動画はアニマルセラピーの代わりになるか?
セラピードッグに代表される動物介在療法が人々の心身の健康に良い影響を与えることは過去の複数の研究によって証明されています。
しかし、犬が入ることが許されない場所もあれば、アレルギーなどで犬に触ることができない人もいます。そのような場合、実際の犬の代わりに犬のビデオを観ることで同じような効果が期待できるのでしょうか。
カナダのライアソン大学の心理学の研究者チームが、犬の動画を観ることとストレス軽減の関連について実験を行い、その結果を発表しました。
ストレス解消や気分転換に動物の動画を観るという方も多いと思います。そのような自分の感覚の他に身体的な反応はストレスが軽減されたことを示したのでしょうか。
ストレスフルな作業の後に動画を観る実験
調査のための実験には女性78人男性25人の計103人が参加しました。参加者はストレスの多い作業を与えられました。作業完了後、参加者は5種類の動画のうちのどれかを視聴するようランダムに割り当てられました。

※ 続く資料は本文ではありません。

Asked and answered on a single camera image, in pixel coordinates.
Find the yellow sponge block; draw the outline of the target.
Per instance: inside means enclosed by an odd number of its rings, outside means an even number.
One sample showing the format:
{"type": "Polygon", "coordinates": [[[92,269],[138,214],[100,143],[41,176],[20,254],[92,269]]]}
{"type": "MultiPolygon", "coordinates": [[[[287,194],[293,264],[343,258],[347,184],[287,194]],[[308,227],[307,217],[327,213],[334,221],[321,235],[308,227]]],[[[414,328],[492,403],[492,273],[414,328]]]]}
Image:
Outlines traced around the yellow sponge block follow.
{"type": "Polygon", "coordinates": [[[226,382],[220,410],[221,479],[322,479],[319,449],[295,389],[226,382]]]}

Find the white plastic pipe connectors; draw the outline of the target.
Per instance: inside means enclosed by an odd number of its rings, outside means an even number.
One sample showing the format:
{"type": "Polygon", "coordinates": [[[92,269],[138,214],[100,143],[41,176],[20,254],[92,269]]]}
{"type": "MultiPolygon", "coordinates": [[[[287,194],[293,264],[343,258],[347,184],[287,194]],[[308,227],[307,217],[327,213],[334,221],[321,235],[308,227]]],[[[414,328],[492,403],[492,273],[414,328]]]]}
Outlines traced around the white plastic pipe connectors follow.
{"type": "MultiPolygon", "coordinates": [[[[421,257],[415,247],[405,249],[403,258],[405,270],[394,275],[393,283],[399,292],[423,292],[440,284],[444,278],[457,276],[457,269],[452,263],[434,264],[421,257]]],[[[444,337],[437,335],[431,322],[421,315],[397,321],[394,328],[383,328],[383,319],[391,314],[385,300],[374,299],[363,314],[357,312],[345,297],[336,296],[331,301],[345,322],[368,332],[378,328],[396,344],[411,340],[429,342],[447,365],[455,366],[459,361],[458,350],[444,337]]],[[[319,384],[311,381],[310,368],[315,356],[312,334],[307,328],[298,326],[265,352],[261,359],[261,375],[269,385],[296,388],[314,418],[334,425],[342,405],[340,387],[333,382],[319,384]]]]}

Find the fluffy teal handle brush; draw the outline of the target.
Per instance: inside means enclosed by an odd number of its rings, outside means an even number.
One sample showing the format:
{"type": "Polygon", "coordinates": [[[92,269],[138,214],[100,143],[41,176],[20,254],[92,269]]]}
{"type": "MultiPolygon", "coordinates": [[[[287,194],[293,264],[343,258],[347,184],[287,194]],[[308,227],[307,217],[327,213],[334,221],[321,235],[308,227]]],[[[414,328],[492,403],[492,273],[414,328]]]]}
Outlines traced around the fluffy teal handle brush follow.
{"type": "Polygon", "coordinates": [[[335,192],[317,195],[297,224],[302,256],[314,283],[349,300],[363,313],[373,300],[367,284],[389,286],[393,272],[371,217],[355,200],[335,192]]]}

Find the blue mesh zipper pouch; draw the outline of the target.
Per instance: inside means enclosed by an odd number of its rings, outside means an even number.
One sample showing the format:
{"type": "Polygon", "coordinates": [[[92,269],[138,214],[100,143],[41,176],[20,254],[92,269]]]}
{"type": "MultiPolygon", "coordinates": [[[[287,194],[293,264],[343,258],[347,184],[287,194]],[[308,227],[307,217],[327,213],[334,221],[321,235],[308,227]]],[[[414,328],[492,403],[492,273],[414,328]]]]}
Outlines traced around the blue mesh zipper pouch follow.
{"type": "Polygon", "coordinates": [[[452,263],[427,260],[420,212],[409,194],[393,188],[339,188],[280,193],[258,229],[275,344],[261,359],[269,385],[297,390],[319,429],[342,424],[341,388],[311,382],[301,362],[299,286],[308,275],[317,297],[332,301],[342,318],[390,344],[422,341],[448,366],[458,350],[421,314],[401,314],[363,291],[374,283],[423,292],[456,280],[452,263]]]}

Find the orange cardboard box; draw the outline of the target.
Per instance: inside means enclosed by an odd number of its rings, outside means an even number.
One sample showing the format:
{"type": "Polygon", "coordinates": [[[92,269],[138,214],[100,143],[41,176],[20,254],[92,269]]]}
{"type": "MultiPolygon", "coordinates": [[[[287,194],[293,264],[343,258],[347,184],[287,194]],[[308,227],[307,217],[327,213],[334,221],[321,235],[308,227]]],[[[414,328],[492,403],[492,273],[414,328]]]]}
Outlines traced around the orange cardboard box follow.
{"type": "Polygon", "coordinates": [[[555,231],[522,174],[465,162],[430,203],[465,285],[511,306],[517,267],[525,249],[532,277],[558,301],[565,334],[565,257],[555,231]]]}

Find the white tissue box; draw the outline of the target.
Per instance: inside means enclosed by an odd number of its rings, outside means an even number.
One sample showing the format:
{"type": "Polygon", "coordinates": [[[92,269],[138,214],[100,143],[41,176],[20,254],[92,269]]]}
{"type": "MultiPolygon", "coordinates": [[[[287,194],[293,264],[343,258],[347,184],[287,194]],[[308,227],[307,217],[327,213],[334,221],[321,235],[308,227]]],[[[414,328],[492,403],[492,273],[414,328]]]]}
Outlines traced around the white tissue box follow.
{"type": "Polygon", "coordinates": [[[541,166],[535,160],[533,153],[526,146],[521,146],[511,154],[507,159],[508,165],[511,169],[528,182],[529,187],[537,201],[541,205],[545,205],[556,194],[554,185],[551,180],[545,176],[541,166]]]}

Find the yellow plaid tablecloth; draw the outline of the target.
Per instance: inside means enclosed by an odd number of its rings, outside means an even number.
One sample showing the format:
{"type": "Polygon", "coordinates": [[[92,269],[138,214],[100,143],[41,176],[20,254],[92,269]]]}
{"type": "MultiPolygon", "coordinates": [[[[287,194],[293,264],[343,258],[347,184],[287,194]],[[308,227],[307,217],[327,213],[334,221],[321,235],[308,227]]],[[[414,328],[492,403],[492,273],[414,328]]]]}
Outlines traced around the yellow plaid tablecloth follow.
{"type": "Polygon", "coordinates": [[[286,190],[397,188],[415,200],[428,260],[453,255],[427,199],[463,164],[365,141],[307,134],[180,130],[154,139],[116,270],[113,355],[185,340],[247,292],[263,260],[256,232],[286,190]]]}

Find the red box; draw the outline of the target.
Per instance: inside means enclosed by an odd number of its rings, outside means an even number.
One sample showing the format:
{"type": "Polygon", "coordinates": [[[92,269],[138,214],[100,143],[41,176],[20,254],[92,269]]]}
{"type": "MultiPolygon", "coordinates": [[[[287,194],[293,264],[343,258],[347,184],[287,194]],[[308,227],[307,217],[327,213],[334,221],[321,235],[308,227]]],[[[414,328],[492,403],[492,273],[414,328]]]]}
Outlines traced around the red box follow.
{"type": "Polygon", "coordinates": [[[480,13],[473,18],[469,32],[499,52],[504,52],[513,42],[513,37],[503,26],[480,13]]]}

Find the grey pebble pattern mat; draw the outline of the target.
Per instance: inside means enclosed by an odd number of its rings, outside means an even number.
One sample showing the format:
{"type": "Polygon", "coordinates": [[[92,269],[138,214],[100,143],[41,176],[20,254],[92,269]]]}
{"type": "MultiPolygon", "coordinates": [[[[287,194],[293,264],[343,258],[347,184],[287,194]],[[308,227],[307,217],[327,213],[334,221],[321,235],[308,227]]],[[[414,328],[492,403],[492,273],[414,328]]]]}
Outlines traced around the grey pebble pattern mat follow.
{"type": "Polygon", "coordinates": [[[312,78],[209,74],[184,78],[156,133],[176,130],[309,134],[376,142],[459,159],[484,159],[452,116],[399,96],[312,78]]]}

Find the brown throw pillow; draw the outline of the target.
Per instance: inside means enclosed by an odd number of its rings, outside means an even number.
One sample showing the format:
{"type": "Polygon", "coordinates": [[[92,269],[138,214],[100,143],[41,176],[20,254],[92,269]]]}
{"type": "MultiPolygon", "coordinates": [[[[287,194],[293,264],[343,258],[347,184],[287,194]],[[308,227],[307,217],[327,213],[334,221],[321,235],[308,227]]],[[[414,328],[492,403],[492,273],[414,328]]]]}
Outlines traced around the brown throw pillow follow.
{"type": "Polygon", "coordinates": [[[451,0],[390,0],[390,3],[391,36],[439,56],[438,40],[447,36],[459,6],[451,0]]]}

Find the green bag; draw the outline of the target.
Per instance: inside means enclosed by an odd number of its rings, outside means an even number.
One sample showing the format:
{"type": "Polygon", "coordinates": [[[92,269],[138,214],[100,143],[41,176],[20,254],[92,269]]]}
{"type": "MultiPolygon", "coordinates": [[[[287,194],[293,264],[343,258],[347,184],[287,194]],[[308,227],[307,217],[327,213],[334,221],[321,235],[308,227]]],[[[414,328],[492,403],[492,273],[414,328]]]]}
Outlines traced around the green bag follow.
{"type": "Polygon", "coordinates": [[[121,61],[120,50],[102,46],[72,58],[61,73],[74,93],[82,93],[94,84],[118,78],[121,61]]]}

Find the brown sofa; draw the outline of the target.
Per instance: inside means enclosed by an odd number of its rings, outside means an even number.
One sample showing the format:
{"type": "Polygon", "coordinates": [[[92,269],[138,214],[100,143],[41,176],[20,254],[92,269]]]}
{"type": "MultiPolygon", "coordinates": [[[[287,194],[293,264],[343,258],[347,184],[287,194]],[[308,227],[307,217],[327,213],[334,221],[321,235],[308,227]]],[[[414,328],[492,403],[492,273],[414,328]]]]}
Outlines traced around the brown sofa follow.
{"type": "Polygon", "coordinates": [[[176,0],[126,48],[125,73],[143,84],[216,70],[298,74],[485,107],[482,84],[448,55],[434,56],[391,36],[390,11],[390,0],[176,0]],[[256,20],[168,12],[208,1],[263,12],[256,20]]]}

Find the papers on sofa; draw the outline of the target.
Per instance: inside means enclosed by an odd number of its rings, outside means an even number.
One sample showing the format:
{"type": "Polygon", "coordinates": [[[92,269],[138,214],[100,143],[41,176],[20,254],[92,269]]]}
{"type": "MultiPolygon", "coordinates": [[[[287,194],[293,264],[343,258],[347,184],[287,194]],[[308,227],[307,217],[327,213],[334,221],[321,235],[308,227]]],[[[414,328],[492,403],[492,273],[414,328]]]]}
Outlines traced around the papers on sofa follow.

5種類の動画とはおもちゃで遊ぶアクティブな犬、静かに横になっている犬、森の中で速いペースで落ちる滝の風景、森の中でゆっくり流れる小川の風景、何も映っていない黒い画面でした。
つまり、「動」と「静」2種類の犬動画と、同じく「動」と「静」2種類の自然風景の動画、そして何も映っていない黒い画面は比較対照として用意されました。
これらの動画を観た後に、参加者は主観的な自分自身の感覚でストレス、不安感、その他ネガティブな効果、幸福感、リラックス度、その他ポジティブな効果が減少または増加したかどうかという質問票に回答しました。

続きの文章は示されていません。